YOUR OBJECTIVE: Out of the material that follows, write out exactly the lines from the line with "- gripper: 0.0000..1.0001" to the line with "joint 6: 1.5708", both ends included, and no others.
——————————
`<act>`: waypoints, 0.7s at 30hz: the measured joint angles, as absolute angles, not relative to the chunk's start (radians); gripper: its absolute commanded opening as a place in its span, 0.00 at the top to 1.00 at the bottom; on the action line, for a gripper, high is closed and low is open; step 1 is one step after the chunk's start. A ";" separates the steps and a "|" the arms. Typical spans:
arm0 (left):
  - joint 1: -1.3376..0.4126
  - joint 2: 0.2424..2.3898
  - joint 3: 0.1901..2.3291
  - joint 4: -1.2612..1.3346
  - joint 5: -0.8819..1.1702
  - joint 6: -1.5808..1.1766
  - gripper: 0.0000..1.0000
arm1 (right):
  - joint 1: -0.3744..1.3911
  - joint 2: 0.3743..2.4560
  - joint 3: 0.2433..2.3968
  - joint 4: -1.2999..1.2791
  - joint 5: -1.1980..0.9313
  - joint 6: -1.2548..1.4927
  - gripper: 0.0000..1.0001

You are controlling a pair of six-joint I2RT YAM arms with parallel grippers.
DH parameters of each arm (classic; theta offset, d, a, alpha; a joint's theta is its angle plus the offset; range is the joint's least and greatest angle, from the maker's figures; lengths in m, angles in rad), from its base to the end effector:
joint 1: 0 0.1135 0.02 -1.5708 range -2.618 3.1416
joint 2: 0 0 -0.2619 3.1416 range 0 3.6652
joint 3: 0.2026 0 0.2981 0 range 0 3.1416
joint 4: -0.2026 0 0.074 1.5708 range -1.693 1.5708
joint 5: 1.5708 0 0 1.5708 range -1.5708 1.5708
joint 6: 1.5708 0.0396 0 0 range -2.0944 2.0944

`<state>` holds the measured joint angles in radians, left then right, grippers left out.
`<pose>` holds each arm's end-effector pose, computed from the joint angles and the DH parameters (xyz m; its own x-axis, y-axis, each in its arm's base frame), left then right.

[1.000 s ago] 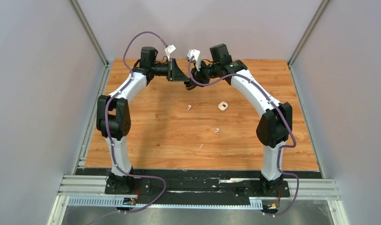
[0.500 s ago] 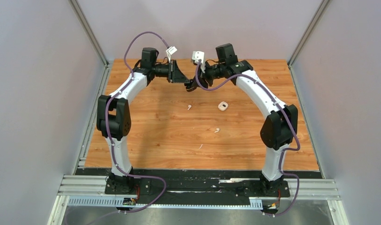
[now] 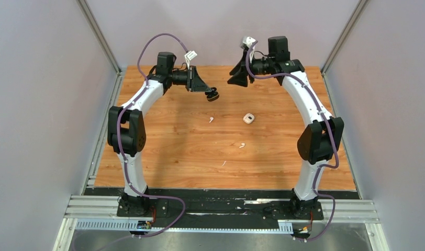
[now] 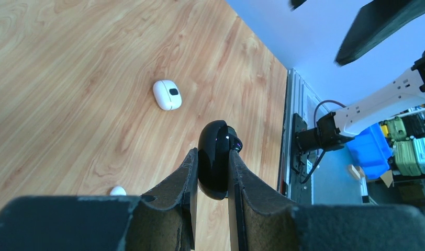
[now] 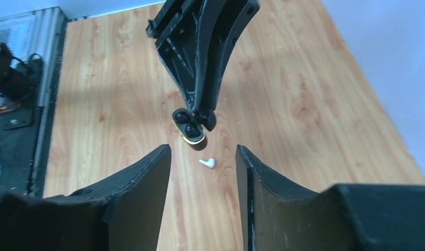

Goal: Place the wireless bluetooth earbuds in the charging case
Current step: Place the earbud in the charging case, then close the charging case.

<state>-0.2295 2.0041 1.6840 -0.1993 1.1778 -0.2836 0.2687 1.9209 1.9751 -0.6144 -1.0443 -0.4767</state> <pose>0.4819 -0.1501 0.2720 -0.7069 0.0551 -0.7051 0.6981 0.2145 -0.6831 0.4515 0.1598 0.3853 -0.0700 -0.2584 -0.9635 -0.9810 0.1930 0.0195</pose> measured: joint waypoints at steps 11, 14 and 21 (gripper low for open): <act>-0.229 1.989 1.640 0.141 1.276 -0.451 1.00 | 0.262 1.991 1.868 -0.612 -1.292 -0.402 0.42; -0.230 1.988 1.626 0.342 1.306 -0.588 1.00 | 0.272 2.012 1.880 -0.612 -1.327 -0.388 0.42; -0.236 1.988 1.628 0.519 1.342 -0.718 1.00 | 0.301 2.043 1.921 -0.571 -1.339 -0.333 0.42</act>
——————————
PROBLEM SOLUTION:
  - gripper: 0.0000..1.0001

You are controlling a pair of six-joint I2RT YAM arms with parallel grippers.
DH parameters of each arm (classic; theta offset, d, a, alpha; a joint's theta is its angle plus the offset; range is the joint's least and greatest angle, from the maker's figures; lengths in m, angles in rad), from its base to the end effector:
joint 1: 0 0.1135 0.02 -1.5708 range -2.618 3.1416
joint 2: 0 0 -0.2619 3.1416 range 0 3.6652
joint 3: 0.2026 0 0.2981 0 range 0 3.1416
joint 4: -0.2026 0 0.074 1.5708 range -1.693 1.5708
joint 5: 1.5708 0 0 1.5708 range -1.5708 1.5708
joint 6: 1.5708 0.0396 0 0 range -2.0944 2.0944

The answer has been given in its entirety.